Ruimtelijke figuren >

Testen

Opgave 6

Je ziet verschillende ruimtelijke figuren.

Geef van elke figuur de juiste naam. Geef bij prisma's en piramides ook aan hoeveelzijdig ze zijn.

Opgave 7

Dit is een draadmodel van een kubusster.

a

Welke twee ruimtelijke basisfiguren herken je er in?

b

Hoeveel hoekpunten, hoeveel ribben en hoeveel grensvlakken heeft deze kubusster als het een massief lichaam is?

c

Teken zelf zo'n kubusster op een rooster. Ga er van uit dat de ribben van de kubus `4` cm zijn en de top van elke piramide `4` cm boven het midden van zijn grondvlak zit.

Opgave 8

Dit is een kartonnen geschenkverpakking in de vorm van een vijfzijdig prisma. De horizontale bodem is een rechthoek van `2` cm bij `3` cm. Het vijfhoekige voorvlak heeft twee verticale zijden van `2` cm en de complete hoogte van de doos is `2,5` cm. De ribbe die de bovenste rand van de doos vormt zit precies boven het midden van de bodem.

a

Teken een drieaanzicht van deze doos.

b

Teken een uitslag van deze doos.

Opgave 9

Je ziet drie aanzichten ( "silhouetten" ) die bij verschillende bekende ruimtelijke figuren zouden kunnen horen.

a

Van welke ruimtelijke figuren zou het eerste silhouet een aanzicht kunnen zijn?

b

En van welke het tweede?

c

En van welke het derde?

Opgave 10

Van piramide `ABCD.T` is grondvlak `ABCD` een rechthoek met `AB=5` cm en `BC=4` cm. De top van de piramide zit recht boven punt `D` en `DT=3` cm.

a

Teken een bovenaanzicht en een (rechter)zijaanzicht van deze piramide. Ga er daarbij vanuit dat het een gewone, massieve (ondoorzichtige) piramide is.

b

Hoe groot is de lengte van `CT` ?

Opgave 11

Van balk `ABCD.EFGH` geldt `AB=5` cm, `AD=3` cm en `AE=3` cm.

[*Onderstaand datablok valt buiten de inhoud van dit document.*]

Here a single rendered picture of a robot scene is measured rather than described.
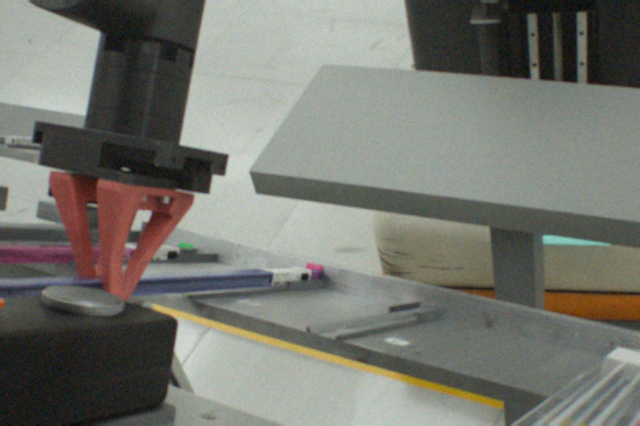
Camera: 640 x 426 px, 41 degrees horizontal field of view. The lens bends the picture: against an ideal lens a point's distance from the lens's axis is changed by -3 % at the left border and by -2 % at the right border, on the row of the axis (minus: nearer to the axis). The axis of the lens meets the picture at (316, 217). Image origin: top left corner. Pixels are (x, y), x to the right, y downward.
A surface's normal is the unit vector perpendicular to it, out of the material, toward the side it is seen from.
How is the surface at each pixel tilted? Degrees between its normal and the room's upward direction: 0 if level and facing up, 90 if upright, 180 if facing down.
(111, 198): 67
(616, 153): 0
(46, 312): 44
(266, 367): 0
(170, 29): 73
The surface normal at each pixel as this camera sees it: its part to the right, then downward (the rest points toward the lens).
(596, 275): -0.23, 0.68
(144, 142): -0.47, -0.04
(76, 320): 0.18, -0.98
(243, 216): -0.19, -0.73

Merk op dat `AD = BC` langer is getekend dan de afspraak is, maar dat wel gebruikgemaakt wordt van het rooster.

a

Welk hoekpunt heeft geen grensvlak gemeen met punt `E` ?

b

Welke ribben zijn evenwijdig met `BC` ?

c

Hoeveel diagonaalvlakken heeft deze balk?

d

Noem de vier diagonaalvlakken die dezelfde afmetingen hebben.

e

Teken zo'n diagonaalvlak op ware grootte en bepaal de lengte van een
lichaamsdiagonaal van deze balk.

Opgave 12

Een doos heeft de vorm van een balk met een breedte van `16,5`  cm, een diepte van `12,0`  cm en een hoogte van `21,5`  cm.

Hoe lang is de langste rechte stok die nog precies in de doos past?